• **Your goal**
Word for word, restate every line of the listing that follows.

—————

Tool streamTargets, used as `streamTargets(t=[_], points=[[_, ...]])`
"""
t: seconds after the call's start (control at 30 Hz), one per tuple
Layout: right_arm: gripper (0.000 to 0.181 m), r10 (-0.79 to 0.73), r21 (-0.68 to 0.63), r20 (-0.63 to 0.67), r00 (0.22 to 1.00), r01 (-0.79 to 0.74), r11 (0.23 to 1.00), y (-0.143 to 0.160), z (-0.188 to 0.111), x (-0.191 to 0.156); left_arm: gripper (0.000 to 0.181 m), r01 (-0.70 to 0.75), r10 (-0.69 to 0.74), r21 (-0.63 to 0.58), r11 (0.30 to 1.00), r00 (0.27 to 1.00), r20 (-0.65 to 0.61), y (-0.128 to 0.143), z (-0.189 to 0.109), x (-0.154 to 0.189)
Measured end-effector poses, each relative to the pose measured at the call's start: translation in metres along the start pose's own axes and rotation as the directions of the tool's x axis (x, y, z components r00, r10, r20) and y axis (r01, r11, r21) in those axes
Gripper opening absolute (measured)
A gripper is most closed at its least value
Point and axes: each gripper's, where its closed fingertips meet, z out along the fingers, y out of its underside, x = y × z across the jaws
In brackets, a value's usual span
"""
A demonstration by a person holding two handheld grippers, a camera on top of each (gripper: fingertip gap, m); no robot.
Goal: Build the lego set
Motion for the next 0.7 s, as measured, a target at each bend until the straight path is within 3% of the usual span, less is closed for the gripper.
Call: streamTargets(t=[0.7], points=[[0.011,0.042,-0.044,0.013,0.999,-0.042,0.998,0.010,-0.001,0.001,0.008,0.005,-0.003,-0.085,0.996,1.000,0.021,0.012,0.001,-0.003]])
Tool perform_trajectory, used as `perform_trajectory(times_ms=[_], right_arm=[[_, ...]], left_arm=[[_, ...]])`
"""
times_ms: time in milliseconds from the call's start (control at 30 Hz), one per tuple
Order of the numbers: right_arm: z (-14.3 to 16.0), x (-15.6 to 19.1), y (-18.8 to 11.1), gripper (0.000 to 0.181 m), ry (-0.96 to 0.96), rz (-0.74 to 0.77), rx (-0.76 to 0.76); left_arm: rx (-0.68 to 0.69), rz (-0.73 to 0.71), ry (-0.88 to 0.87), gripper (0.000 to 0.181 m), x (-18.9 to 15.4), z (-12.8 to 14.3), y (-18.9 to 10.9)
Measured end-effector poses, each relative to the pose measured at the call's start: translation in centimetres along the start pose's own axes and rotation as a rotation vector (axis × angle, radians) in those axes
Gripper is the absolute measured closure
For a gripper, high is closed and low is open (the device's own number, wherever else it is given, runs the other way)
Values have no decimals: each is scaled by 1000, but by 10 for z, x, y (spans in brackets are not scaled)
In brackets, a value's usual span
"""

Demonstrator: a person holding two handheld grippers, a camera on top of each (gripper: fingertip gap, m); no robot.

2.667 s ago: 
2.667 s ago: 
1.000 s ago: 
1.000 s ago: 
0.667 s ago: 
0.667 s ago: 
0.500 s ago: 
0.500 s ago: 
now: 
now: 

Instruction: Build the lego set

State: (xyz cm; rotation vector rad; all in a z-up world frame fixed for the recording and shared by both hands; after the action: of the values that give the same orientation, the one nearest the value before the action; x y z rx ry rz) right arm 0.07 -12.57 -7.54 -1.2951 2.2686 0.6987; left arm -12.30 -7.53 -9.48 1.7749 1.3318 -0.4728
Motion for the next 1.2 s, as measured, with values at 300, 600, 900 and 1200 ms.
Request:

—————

• **Answer for this exercise**
Tool streamTargets, used as `streamTargets(t=[_], points=[[_, ...]])`
"""
t: seconds after the call's start (control at 30 Hz), one per tuple
Layout: right_arm: gripper (0.000 to 0.181 m), r10 (-0.79 to 0.73), r21 (-0.68 to 0.63), r20 (-0.63 to 0.67), r00 (0.22 to 1.00), r01 (-0.79 to 0.74), r11 (0.23 to 1.00), y (-0.143 to 0.160), z (-0.188 to 0.111), x (-0.191 to 0.156); left_arm: gripper (0.000 to 0.181 m), r01 (-0.70 to 0.75), r10 (-0.69 to 0.74), r21 (-0.63 to 0.58), r11 (0.30 to 1.00), r00 (0.27 to 1.00), r20 (-0.65 to 0.61), y (-0.128 to 0.143), z (-0.189 to 0.109), x (-0.154 to 0.189)
Measured end-effector poses, each relative to the pose measured at the call's start: translation in metres along the start pose's own axes and rotation as the directions of the tool's x axis (x, y, z components r00, r10, r20) and y axis (r01, r11, r21) in those axes
Gripper opening absolute (measured)
A gripper is most closed at its least value
Point and axes: each gripper's, where its closed fingertips meet, z out along the fingers, y out of its underside, x = y × z across the jaws
In brackets, a value's usual span
"""
A demonstration by a person holding two handheld grippers, a camera on top of each (gripper: fingertip gap, m); no robot.
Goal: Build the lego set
Motion for the next 0.7 s, as measured, a target at each bend until the straight path is within 3% of the usual span, less is closed for the gripper.
Call: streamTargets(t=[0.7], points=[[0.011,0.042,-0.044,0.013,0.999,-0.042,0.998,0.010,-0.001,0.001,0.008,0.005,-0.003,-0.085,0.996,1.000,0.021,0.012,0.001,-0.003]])
Tool perform_trajectory, used as `perform_trajectory(times_ms=[_], right_arm=[[_, ...]], left_arm=[[_, ...]])`
"""
times_ms: time in milliseconds from the call's start (control at 30 Hz), one per tuple
Order of the numbers: right_arm: z (-14.3 to 16.0), x (-15.6 to 19.1), y (-18.8 to 11.1), gripper (0.000 to 0.181 m), ry (-0.96 to 0.96), rz (-0.74 to 0.77), rx (-0.76 to 0.76); left_arm: rx (-0.68 to 0.69), rz (-0.73 to 0.71), ry (-0.88 to 0.87), gripper (0.000 to 0.181 m), x (-18.9 to 15.4), z (-12.8 to 14.3), y (-18.9 to 10.9)
Measured end-effector poses, each relative to the pose measured at the call's start: translation in centimetres along the start pose's own axes and rotation as a rotation vector (axis × angle, radians) in those axes
Gripper is the absolute measured closure
For a gripper, high is closed and low is open (the device's own number, wherever else it is given, runs the other way)
Values have no decimals: each is scaled by 1000, but by 10 for z, x, y (spans in brackets are not scaled)
In brackets, a value's usual span
"""

Demonstrator: a person holding two handheld grippers, a camera on top of each (gripper: fingertip gap, m); no robot.

2.667 s ago: 
2.667 s ago: 
1.000 s ago: 
1.000 s ago: 
0.667 s ago: 
0.667 s ago: 
0.500 s ago: 
0.500 s ago: 
now: 
now: 

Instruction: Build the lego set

State: (xyz cm; rotation vector rad; all in a z-up world frame fixed for the recording and shared by both hands; after the action: of the values that give the same orientation, the one nearest the value before the action; x y z rx ry rz) right arm 0.07 -12.57 -7.54 -1.2951 2.2686 0.6987; left arm -12.30 -7.53 -9.48 1.7749 1.3318 -0.4728
Motion for the next 1.2 s, as measured, with values at 300, 600, 900 and 1200 ms.
Request:

Output for this exercise is complete.